Orbene, l’art. 15, commi 1 e 2, della legge reg. Veneto n. 7 del 2011, prevedendo che, per gli eventi di cui all’art. 2, comma 1, lettera b), della legge n. 225 del 1992, «il presidente della provincia è autorità di protezione civile, responsabile dell’organizzazione generale dei soccorsi a livello provinciale» e che, per consentire il coordinamento e l’adozione degli interventi in questione, i sindaci e i presidenti delle comunità montane forniscono alle sale operative delle Province gli elementi utili per la conoscenza dell’evento e per l’assunzione delle iniziative necessarie, configura la competenza del Presidente della Provincia in termini ampi e generali, tale da comprendere anche le attribuzioni riservate al Prefetto dalla normativa statale.
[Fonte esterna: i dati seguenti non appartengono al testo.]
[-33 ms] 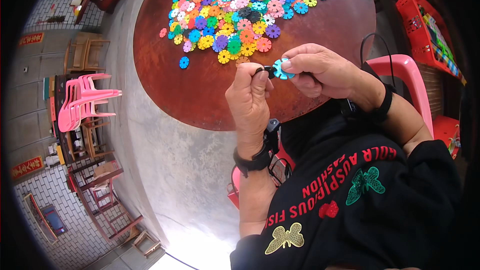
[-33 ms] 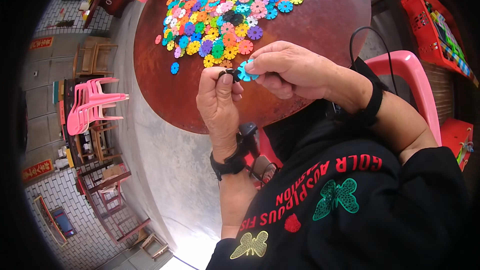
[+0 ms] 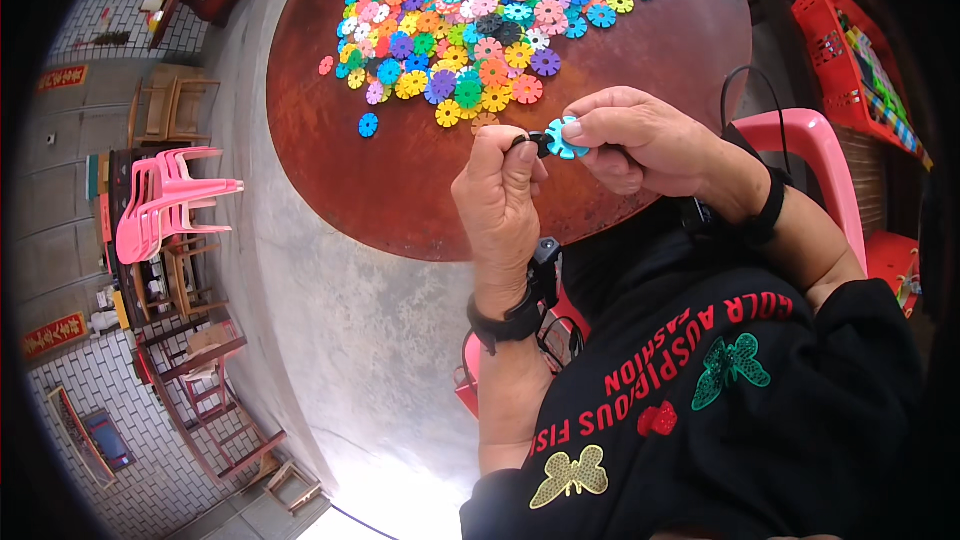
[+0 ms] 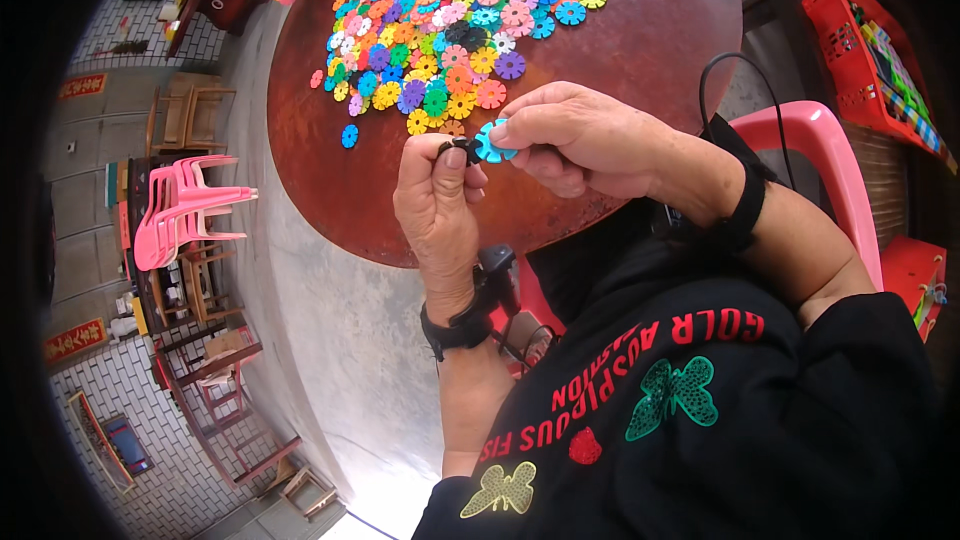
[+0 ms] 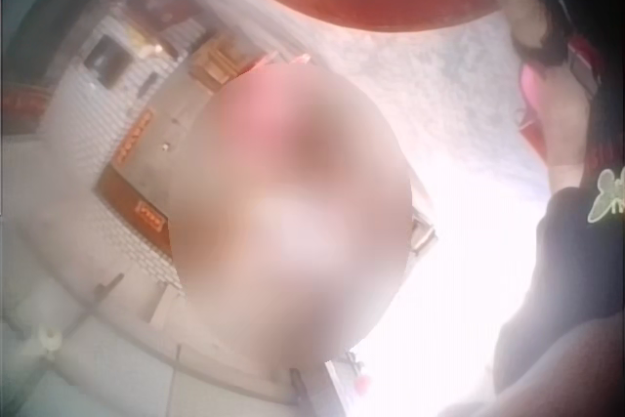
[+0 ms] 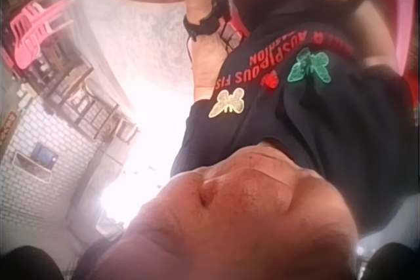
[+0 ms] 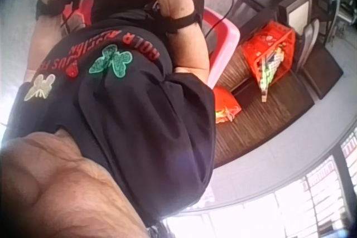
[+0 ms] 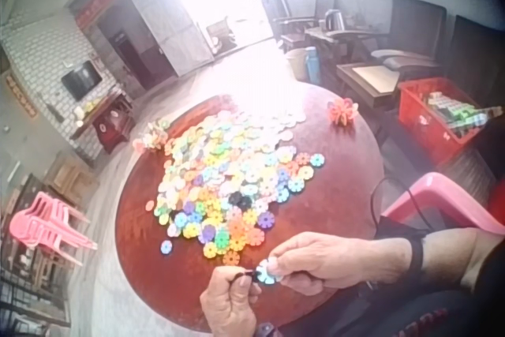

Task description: Assemble colorful plastic snowflake-shaped interlocking toy pieces into a spherical structure.

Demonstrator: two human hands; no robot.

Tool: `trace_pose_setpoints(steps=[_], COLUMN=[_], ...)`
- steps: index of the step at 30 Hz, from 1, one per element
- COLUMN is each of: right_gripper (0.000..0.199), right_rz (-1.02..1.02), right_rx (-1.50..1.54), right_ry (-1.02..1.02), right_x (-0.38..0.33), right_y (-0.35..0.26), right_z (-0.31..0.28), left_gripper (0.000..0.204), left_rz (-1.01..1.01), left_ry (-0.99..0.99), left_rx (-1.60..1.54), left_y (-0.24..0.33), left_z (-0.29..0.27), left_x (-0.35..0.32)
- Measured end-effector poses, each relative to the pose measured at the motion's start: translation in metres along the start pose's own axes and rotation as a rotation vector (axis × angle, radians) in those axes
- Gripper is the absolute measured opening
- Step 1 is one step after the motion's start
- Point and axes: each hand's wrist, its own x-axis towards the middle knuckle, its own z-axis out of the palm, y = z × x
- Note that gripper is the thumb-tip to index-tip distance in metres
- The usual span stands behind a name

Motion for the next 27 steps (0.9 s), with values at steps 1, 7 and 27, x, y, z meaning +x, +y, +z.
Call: trace_pose_setpoints(steps=[1, 7, 27], right_gripper=[0.023, 0.022, 0.025], right_rz=[0.0, -0.01, -0.099], right_rx=[0.0, -0.033, -0.451], right_ry=[0.0, -0.009, 0.037], right_x=[0.0, -0.003, 0.0], right_y=[0.0, 0.002, -0.01], right_z=[0.0, 0.005, -0.018], left_gripper=[0.012, 0.014, 0.016], left_rz=[0.0, 0.022, -0.125], left_ry=[0.0, 0.015, -0.121], left_rx=[0.0, 0.043, -0.157], left_y=[0.0, 0.001, -0.005], left_z=[0.0, 0.003, 0.007], left_x=[0.0, -0.002, 0.001])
Conseguentemente deve essere dichiarata l’illegittimità dell’art. 15, commi 1 e 2, della legge reg. Veneto n. 7 del 2011, nella parte in cui, nel sostituire l’art. 16, comma 1, della legge reg. Veneto n. 58 del 1984 e nell’introdurre nel medesimo art. 16 il comma 1-bis, prevede che il Presidente della Provincia sia autorità di protezione civile, responsabile dell’organizzazione generale dei soccorsi a livello provinciale, nei casi di emergenza di protezione civile per gli eventi di cui all’art. 2, comma 1, lettera b), della legge n. 225 del 1992.
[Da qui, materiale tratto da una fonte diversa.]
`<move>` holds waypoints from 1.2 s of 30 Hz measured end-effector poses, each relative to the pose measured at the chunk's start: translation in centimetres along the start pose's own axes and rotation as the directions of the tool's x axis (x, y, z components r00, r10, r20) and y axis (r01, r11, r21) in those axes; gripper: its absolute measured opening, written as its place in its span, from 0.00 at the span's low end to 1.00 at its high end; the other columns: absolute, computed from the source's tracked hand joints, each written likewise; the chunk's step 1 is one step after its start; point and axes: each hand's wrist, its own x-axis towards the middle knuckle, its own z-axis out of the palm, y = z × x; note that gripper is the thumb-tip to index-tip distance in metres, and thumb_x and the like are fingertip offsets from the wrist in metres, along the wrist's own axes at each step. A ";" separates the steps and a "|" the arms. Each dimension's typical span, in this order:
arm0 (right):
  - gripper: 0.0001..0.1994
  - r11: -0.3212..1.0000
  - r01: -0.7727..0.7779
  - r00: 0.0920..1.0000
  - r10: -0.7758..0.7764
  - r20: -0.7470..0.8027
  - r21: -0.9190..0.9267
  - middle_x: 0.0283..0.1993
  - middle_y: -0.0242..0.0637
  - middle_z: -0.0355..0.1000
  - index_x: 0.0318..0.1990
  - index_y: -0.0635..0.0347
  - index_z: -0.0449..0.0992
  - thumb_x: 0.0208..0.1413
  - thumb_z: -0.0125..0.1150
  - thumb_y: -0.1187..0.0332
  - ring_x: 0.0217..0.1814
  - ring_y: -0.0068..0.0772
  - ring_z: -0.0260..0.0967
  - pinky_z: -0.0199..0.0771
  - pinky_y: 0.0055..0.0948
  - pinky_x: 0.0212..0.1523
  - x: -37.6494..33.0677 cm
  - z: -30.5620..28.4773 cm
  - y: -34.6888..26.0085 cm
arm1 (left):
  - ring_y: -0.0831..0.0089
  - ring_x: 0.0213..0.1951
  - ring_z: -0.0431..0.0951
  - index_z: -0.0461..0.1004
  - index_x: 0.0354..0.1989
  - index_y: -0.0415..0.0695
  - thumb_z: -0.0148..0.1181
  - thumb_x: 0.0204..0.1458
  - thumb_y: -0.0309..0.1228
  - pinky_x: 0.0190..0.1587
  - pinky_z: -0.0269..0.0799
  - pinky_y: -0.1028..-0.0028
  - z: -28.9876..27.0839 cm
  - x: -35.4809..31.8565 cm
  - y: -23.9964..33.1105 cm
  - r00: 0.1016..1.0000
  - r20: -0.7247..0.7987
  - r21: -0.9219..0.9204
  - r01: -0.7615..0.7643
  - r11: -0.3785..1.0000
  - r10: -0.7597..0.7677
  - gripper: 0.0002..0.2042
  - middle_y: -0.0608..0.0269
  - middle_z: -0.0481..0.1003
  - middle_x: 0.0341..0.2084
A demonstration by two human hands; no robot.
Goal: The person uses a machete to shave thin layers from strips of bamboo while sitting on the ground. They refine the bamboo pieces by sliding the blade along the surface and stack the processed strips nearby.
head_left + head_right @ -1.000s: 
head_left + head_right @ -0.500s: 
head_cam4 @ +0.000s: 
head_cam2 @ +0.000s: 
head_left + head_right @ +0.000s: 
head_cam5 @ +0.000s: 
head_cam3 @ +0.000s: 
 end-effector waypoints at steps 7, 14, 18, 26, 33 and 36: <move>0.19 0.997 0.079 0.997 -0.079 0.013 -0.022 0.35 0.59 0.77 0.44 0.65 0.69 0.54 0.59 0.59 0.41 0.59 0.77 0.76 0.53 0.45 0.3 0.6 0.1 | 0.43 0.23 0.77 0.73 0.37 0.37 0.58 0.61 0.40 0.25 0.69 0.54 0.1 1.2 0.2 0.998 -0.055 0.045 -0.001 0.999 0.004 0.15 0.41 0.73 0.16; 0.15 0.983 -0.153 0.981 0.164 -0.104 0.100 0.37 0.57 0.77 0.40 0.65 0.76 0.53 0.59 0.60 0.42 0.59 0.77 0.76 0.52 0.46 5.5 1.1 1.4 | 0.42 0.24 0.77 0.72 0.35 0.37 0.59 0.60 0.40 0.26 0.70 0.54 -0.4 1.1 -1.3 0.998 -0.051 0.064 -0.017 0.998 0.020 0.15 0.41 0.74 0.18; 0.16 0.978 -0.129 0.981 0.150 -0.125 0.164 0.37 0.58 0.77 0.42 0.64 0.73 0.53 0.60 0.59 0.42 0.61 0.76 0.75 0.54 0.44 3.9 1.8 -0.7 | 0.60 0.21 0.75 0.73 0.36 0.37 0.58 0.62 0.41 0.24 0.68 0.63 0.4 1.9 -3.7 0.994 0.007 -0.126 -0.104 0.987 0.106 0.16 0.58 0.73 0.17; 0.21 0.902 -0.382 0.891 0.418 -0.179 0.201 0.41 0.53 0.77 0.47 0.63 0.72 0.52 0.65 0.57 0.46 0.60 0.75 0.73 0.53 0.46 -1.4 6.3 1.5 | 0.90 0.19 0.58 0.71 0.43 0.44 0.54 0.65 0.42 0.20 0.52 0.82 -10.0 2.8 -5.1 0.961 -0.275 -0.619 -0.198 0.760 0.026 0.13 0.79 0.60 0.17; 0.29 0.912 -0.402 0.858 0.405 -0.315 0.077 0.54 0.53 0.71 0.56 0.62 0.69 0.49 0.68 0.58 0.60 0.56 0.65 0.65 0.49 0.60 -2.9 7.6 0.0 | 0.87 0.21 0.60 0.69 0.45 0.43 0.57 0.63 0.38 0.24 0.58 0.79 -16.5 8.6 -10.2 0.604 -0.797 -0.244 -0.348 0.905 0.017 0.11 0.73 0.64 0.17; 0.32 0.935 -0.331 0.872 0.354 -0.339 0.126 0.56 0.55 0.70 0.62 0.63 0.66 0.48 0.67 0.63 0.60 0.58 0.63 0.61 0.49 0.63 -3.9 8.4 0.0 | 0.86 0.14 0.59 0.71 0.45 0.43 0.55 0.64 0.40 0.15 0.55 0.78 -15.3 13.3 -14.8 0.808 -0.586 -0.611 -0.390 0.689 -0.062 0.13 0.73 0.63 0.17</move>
Resta assorbito l’altro profilo di illegittimità prospettato dal ricorrente.
per questi motivi
LA CORTE COSTITUZIONALE
dichiara l’illegittimità costituzionale dell’articolo 4, comma 1, della legge della Regione Veneto 18 marzo 2011, n. 7 (Legge finanziaria regionale per l’esercizio 2011);
dichiara l’illegittimità costituzionale dell’articolo 15, commi 1 e 2, della legge della Regione Veneto n. 7 del 2011, nella parte in cui, nel sostituire l’articolo 16, comma 1, della legge della Regione Veneto 27 novembre 1984, n. 58 (Disciplina degli interventi regionali in materia di protezione civile), e nell’introdurre nel medesimo articolo 16 il comma 1-bis, prevede che il Presidente della Provincia sia autorità di protezione civile, responsabile dell’organizzazione generale dei soccorsi a livello provinciale nei casi di emergenza di protezione civile, per gli eventi di cui all’art. 2, comma 1, lettera b), della legge 24 febbraio 1992, n. 225 (Istituzione del servizio nazionale della protezione civile).
Così deciso in Roma, nella sede della Corte costituzionale, Palazzo della Consulta, il 2 aprile 2012.
F.to:
Franco GALLO, Presidente
Luigi MAZZELLA, Redattore
Gabriella MELATTI, Cancelliere
Depositata in Cancelleria il 12 aprile 2012.